> **Requirement**
Scan the material below, then work out how many of its lines contain the word "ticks"; reply with that number only.

Given data Block Start

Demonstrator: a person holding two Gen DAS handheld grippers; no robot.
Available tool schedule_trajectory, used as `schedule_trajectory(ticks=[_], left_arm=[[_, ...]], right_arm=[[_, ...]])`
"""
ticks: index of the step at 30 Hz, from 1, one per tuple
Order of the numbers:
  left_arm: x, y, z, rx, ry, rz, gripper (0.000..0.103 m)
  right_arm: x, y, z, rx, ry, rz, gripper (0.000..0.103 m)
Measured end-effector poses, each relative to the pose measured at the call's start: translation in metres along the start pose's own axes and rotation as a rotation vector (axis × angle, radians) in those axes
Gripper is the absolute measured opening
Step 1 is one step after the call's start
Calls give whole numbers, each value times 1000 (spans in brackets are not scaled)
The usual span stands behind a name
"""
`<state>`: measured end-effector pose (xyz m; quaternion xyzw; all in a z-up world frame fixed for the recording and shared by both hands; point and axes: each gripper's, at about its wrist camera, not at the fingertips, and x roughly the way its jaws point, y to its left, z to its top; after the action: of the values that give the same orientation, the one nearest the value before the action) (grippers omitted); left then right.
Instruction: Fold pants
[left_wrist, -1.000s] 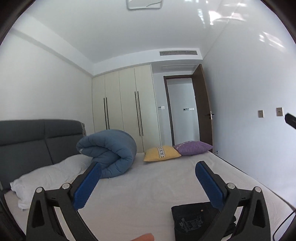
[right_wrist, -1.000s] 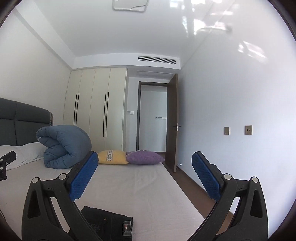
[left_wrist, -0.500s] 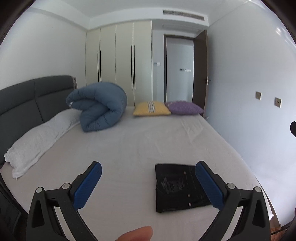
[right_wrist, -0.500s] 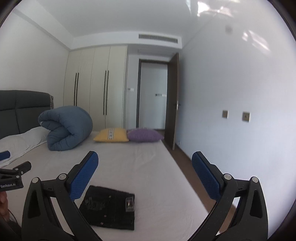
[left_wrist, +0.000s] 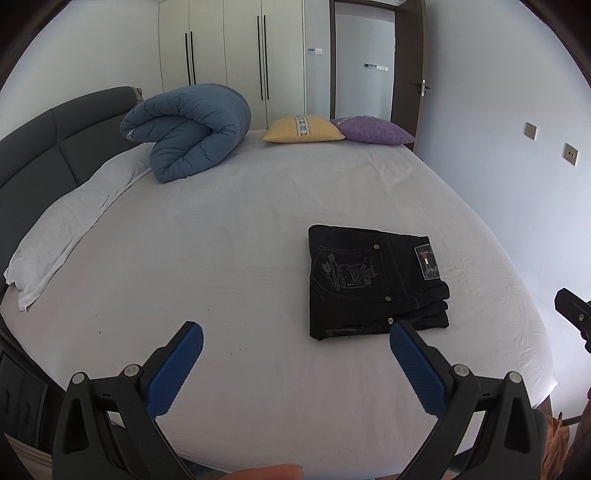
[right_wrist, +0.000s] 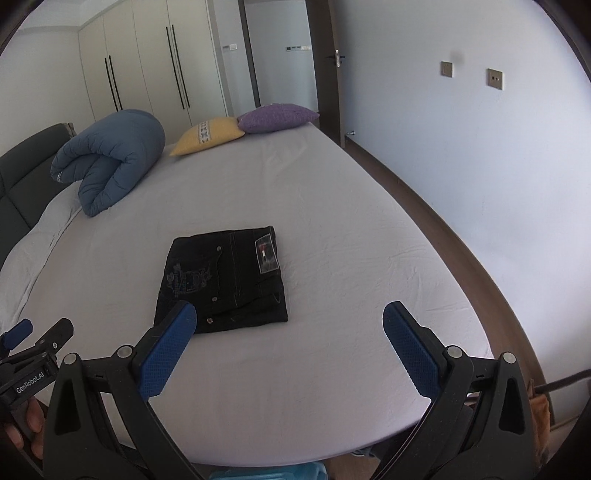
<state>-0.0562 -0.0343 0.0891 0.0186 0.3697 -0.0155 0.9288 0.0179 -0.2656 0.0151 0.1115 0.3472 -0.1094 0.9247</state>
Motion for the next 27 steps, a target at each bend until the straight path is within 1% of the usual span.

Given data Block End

> **Your response**
2